● **Task prompt**:
Reproduce exactly the lines below, from the first through the one containing "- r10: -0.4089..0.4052", and nothing more.

● **Records to use**:
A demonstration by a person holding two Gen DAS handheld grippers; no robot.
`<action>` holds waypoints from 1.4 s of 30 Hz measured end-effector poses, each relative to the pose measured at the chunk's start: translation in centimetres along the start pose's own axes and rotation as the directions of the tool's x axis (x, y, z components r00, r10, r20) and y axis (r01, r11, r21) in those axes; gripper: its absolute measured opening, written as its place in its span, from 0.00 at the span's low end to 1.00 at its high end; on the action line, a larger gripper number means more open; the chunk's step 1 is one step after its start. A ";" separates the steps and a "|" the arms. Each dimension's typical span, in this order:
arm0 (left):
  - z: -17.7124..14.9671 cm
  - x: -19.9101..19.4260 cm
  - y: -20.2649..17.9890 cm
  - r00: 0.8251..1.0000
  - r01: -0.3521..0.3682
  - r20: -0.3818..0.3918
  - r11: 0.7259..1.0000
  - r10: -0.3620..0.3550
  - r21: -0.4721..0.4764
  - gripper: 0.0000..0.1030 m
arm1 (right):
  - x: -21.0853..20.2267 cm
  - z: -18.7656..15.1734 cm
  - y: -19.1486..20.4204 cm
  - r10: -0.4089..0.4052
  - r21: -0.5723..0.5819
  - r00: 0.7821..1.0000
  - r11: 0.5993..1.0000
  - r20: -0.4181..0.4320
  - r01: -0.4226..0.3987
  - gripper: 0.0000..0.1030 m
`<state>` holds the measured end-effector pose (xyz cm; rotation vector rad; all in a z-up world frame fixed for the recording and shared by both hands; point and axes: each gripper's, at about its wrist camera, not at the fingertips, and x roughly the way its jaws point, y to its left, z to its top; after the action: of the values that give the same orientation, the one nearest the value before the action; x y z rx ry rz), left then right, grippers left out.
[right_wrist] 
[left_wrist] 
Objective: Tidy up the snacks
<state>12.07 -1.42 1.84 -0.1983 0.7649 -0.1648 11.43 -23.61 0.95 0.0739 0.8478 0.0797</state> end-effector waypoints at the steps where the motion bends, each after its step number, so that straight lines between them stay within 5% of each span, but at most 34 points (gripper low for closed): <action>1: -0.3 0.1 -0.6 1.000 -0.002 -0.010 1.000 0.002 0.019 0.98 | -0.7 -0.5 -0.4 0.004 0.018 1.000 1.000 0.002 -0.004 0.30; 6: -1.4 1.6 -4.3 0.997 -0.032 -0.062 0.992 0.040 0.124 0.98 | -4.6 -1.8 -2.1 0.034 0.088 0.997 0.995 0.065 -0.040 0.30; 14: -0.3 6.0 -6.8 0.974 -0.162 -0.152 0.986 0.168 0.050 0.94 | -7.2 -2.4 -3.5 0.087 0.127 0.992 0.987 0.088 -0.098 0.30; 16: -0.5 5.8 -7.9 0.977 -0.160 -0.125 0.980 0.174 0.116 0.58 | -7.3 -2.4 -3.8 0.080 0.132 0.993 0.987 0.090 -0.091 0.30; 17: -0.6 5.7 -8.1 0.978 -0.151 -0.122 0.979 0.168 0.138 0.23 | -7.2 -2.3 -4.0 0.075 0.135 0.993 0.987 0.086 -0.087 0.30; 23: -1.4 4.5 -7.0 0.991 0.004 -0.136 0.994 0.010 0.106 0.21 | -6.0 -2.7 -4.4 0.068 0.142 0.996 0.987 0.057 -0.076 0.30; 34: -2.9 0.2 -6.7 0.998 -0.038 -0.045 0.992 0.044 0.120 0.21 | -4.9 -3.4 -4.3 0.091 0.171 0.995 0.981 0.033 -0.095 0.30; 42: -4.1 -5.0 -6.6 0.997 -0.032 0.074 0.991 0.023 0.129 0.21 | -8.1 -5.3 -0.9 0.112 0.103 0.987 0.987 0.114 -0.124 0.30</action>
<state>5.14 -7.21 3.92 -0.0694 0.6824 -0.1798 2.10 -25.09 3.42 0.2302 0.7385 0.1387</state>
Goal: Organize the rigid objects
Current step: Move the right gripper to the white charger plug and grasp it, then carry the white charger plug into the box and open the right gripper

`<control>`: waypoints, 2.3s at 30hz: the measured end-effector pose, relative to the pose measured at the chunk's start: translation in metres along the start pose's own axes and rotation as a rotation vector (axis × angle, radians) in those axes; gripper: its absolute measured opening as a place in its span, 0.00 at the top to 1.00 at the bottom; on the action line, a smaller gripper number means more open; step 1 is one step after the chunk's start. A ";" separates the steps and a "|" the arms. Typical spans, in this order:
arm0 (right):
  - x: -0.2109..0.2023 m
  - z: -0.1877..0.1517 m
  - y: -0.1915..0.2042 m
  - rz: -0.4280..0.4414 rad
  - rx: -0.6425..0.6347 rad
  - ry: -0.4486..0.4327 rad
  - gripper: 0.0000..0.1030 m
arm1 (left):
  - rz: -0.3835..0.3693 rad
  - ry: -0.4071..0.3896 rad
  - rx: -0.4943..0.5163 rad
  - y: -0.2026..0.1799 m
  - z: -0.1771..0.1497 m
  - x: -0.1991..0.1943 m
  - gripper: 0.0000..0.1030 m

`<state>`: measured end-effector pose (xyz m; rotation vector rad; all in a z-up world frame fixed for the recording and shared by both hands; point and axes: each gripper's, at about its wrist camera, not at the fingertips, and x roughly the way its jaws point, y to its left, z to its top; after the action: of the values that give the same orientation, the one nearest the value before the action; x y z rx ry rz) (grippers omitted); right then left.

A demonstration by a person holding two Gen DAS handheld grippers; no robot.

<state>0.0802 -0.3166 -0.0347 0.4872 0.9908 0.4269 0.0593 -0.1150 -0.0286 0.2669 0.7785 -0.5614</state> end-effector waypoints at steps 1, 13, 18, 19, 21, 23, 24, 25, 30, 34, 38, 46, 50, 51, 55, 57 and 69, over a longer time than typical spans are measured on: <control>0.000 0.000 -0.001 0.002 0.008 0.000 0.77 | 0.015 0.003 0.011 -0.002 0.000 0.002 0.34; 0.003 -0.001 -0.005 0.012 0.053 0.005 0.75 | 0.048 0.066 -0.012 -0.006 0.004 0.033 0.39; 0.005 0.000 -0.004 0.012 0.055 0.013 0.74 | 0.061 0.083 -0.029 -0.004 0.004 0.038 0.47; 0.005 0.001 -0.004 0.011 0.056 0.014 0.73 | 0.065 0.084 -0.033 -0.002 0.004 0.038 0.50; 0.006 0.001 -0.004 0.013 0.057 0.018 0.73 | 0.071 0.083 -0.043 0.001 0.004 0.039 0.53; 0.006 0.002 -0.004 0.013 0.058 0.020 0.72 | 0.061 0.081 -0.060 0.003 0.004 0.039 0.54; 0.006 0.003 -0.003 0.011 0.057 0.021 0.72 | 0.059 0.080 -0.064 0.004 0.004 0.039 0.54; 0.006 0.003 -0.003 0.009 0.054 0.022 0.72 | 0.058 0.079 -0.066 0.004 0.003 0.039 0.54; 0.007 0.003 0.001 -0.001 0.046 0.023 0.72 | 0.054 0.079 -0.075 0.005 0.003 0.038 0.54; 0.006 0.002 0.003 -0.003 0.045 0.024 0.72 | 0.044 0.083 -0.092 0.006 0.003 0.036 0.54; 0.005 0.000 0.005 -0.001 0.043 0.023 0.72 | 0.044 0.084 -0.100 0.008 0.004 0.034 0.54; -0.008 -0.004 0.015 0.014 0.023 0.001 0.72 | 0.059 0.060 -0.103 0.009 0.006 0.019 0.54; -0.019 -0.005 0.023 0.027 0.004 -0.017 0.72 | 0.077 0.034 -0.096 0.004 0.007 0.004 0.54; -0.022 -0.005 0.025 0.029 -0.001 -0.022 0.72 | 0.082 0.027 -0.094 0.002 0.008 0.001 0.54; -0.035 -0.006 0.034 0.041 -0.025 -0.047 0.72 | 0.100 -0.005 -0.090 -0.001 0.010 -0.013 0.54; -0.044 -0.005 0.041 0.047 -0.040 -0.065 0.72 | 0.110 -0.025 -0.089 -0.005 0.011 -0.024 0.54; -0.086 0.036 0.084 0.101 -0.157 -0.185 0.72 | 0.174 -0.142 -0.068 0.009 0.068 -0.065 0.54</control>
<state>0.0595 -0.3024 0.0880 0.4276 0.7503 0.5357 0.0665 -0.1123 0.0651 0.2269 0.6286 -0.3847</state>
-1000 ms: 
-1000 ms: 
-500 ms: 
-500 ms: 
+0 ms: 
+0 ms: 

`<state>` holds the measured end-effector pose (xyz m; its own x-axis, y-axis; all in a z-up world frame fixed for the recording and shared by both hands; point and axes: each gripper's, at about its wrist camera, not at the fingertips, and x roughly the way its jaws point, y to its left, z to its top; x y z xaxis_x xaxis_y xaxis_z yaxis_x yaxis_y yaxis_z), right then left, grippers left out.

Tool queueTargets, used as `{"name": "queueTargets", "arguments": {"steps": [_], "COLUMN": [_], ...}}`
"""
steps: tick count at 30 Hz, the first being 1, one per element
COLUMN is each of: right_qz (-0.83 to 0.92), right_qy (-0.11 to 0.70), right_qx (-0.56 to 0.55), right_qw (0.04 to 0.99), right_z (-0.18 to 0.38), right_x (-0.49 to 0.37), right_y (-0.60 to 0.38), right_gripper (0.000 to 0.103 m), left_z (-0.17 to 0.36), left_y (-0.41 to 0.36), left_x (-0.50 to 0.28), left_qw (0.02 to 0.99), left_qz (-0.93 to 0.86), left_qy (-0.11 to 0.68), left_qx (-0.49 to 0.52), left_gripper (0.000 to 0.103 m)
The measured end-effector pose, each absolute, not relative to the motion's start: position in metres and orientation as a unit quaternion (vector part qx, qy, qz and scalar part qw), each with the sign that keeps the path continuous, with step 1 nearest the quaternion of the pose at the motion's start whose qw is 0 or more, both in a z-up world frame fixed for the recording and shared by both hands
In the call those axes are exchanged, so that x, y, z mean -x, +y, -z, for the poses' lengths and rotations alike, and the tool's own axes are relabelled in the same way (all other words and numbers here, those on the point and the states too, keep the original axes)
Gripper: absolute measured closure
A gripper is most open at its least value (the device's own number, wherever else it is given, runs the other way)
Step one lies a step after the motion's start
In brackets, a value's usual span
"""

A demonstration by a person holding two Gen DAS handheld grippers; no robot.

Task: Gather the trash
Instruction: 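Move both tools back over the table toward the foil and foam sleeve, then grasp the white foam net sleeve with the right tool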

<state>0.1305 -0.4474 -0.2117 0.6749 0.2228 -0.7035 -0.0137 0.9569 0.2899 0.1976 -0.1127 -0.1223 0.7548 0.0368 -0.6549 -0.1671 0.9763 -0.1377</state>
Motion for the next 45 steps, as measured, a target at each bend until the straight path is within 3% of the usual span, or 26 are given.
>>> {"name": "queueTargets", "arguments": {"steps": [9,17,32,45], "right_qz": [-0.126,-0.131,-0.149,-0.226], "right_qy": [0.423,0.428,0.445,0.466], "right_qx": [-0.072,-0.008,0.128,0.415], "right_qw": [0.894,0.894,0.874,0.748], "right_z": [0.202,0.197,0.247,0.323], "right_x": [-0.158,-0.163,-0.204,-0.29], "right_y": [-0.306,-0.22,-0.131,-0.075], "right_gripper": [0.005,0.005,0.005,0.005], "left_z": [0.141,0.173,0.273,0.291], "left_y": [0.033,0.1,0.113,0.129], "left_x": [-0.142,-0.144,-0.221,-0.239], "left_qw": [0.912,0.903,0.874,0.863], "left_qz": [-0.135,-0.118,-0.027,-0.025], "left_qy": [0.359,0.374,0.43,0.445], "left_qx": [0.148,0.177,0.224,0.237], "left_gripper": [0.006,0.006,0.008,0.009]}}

● **Output below**:
A demonstration by a person holding two Gen DAS handheld grippers; no robot.
`<action>` holds waypoints from 1.4 s of 30 Hz measured end-effector poses, each relative to the pose measured at the chunk's start: translation in centimetres along the start pose's own axes and rotation as the directions of the tool's x axis (x, y, z components r00, r10, r20) and y axis (r01, r11, r21) in those axes; gripper: its absolute measured opening, written as its place in its span, from 0.00 at the span's low end to 1.00 at its high end; on the action line, a larger gripper number means more open; the chunk's step 1 is one step after its start. A ";" separates the steps and a "|" the arms. Each dimension's typical span, in this order:
arm0 (left):
  - z: -17.7124..14.9671 cm
  - x: -19.9101..19.4260 cm
  - y: -20.2649..17.9890 cm
  - r00: 0.8251..1.0000
  - r01: -0.3521..0.3682
  - r20: -0.3818..0.3918
  - r11: 0.7259..1.0000
  - r10: -0.3620..0.3550
  - r21: -0.4721..0.4764
  - gripper: 0.0000..0.1030 m
arm1 (right):
  - x: -21.0853..20.2267 cm
  - z: -18.7656..15.1734 cm
  - y: -19.1486..20.4204 cm
  - r10: -0.4089..0.4052

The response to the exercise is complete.